The Gators closed out their season with their first New Year's Day bowl appearance since 1974, a 39–28 defeat by the Notre Dame Fighting Irish in the Sugar Bowl, and were ranked seventh in the final Associated Press Poll. Florida won the team's first official SEC championship, 59 seasons after joining the conference as a charter member.

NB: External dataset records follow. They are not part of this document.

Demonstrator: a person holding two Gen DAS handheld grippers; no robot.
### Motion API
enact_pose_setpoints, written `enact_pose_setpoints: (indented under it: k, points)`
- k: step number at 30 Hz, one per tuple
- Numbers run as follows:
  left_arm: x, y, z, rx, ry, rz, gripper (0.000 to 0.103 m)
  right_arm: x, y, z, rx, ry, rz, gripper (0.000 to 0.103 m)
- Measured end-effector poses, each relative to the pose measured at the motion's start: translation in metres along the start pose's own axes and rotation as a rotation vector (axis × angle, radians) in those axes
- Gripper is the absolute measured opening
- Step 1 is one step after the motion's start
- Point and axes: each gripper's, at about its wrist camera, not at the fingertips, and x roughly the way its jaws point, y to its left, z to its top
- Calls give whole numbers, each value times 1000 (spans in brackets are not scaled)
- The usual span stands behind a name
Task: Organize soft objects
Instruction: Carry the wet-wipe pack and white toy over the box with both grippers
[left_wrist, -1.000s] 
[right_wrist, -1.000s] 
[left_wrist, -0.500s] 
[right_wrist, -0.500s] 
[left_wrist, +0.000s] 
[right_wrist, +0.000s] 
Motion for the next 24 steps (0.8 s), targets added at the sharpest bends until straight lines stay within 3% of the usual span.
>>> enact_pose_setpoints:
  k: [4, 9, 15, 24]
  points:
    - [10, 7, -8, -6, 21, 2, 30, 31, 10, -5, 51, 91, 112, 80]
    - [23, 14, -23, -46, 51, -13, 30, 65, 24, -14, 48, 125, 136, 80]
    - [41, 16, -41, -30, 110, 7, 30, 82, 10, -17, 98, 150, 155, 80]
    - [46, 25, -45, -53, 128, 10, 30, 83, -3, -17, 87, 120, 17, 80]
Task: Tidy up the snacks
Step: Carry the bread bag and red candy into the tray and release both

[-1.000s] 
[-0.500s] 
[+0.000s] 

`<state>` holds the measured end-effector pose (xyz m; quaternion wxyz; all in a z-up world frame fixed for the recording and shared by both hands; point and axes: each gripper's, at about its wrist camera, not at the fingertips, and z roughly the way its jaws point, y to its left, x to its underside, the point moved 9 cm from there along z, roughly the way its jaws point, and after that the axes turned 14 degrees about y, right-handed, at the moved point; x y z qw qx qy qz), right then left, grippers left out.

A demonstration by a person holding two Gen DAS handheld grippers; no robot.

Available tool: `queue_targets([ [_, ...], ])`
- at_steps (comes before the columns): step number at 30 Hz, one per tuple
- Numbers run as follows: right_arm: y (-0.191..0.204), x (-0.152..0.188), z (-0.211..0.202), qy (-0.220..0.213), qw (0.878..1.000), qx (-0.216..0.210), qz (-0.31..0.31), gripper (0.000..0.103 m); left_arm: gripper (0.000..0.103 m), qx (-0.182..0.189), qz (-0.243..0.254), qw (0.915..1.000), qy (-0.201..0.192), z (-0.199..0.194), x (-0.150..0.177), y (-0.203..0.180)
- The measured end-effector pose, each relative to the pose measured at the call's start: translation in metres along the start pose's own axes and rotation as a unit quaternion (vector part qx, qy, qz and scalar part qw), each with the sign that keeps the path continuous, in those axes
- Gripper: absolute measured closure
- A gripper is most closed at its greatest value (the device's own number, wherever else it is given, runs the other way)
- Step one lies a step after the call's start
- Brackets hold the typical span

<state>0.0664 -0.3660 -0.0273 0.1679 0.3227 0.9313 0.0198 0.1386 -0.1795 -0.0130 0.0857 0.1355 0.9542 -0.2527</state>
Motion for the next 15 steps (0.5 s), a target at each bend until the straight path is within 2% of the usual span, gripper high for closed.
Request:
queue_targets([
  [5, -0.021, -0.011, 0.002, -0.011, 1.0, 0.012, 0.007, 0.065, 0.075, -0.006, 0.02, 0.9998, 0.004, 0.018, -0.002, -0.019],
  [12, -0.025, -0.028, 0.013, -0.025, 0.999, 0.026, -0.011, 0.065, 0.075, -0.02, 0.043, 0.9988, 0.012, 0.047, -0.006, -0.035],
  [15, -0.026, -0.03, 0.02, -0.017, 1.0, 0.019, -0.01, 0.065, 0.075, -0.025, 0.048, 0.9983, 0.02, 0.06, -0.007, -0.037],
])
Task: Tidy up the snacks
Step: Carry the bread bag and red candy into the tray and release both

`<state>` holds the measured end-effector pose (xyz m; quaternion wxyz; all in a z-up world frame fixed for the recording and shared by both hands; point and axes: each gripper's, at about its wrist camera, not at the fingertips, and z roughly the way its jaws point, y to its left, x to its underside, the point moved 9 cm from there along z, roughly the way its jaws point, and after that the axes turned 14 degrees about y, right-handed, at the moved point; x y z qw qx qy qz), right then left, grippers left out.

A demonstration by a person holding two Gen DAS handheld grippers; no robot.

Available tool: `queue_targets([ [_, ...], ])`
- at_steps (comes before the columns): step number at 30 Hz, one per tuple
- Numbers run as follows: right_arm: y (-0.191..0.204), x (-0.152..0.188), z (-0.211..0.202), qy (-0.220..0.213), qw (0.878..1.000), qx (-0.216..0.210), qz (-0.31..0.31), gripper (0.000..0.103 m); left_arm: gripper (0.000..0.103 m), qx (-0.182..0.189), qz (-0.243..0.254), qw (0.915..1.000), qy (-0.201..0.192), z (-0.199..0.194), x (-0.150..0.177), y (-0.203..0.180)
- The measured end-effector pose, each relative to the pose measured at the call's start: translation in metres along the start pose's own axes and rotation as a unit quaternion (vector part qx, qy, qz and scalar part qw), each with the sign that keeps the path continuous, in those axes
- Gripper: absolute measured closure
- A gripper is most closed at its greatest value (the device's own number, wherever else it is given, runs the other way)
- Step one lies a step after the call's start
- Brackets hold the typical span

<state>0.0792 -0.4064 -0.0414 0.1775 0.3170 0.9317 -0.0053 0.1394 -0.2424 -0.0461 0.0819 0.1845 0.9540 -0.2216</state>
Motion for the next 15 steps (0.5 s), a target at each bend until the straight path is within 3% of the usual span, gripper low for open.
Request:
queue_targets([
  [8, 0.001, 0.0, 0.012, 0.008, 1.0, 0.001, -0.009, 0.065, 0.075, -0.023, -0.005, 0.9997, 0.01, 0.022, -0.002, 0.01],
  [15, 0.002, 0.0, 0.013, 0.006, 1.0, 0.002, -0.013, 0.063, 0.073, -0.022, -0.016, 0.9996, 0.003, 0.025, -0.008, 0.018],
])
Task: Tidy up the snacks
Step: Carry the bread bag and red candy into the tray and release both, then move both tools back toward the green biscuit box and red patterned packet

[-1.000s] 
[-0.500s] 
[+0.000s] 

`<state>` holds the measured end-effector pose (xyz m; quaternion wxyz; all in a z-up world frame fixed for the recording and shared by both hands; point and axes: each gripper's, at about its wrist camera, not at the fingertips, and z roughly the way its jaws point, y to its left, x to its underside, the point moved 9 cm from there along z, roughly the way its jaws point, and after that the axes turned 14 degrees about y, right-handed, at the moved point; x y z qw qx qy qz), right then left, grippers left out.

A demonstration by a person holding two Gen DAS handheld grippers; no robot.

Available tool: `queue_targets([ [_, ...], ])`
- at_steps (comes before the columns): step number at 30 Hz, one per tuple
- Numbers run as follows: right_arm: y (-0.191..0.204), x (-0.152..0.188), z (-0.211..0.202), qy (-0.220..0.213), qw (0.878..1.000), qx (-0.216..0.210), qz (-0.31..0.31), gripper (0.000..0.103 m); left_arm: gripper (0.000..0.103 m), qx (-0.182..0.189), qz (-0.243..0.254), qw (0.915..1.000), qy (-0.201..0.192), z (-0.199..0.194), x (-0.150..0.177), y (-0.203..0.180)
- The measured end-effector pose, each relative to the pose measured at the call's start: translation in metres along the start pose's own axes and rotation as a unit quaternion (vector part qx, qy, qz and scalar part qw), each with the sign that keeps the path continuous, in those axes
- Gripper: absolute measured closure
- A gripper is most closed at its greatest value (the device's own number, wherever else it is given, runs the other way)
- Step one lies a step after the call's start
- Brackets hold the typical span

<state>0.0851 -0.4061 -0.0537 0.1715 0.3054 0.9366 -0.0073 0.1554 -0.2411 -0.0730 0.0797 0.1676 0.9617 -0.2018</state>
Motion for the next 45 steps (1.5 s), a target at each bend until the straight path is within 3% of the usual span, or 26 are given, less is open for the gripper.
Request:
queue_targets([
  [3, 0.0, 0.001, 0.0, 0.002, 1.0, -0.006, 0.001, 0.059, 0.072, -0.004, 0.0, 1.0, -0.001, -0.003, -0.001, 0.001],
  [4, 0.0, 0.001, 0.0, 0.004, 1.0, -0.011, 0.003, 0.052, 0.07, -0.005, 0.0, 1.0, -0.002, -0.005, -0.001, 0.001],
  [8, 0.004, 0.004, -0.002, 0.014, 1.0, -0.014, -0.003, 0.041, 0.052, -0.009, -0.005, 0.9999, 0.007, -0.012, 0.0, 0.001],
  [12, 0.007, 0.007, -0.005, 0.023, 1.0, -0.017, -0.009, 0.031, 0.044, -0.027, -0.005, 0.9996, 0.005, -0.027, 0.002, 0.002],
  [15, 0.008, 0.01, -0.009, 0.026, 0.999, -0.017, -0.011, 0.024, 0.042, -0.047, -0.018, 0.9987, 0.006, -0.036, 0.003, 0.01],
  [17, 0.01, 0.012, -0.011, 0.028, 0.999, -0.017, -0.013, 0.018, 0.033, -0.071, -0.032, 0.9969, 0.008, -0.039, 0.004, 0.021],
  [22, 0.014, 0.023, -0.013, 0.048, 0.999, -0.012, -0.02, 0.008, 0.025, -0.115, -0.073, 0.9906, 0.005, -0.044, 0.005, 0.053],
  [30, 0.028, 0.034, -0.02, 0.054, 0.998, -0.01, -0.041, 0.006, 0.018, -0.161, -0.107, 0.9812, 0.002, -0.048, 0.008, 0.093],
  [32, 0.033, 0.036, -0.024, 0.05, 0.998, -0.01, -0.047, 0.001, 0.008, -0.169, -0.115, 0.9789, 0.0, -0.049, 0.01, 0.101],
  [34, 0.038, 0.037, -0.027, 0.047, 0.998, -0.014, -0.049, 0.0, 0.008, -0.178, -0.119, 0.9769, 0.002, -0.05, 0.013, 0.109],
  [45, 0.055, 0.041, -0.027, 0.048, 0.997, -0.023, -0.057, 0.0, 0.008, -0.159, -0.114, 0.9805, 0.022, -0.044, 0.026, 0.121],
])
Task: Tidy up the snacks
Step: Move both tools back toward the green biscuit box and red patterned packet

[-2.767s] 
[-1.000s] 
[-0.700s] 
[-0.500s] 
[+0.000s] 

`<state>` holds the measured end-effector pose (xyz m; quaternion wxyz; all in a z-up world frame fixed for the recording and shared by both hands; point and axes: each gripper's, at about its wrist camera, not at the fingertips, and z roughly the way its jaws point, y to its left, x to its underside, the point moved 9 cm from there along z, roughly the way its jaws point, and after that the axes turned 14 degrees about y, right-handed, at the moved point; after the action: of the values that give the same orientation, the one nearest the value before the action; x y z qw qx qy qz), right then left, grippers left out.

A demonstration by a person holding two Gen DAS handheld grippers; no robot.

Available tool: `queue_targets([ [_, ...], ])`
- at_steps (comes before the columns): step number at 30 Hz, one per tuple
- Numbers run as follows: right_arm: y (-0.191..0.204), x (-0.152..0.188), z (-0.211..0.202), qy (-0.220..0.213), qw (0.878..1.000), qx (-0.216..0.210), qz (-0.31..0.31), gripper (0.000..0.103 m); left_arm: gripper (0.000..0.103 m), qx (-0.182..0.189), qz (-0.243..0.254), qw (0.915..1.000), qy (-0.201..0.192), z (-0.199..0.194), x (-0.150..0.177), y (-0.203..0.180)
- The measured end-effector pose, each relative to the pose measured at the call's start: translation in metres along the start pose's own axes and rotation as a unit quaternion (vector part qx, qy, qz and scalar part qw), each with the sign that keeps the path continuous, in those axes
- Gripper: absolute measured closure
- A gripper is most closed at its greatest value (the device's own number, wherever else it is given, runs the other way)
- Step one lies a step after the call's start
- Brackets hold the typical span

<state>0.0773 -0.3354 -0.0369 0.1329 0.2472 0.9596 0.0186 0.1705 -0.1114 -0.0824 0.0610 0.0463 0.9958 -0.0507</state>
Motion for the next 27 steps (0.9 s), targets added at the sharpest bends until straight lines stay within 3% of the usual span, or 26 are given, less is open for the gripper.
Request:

Quarterback Shane Matthews repeated as SEC Player of the Year in 1991.

| Team | 1 | 2 | 3 | 4 | Total |
|---|---|---|---|---|---|
| • Fighting Irish | 0 | 7 | 10 | 22 | 39 |
| Gators | 10 | 6 | 0 | 12 | 28 |

==NFLdraft==
The following Gators were selected in the 1992 NFL draft after the season.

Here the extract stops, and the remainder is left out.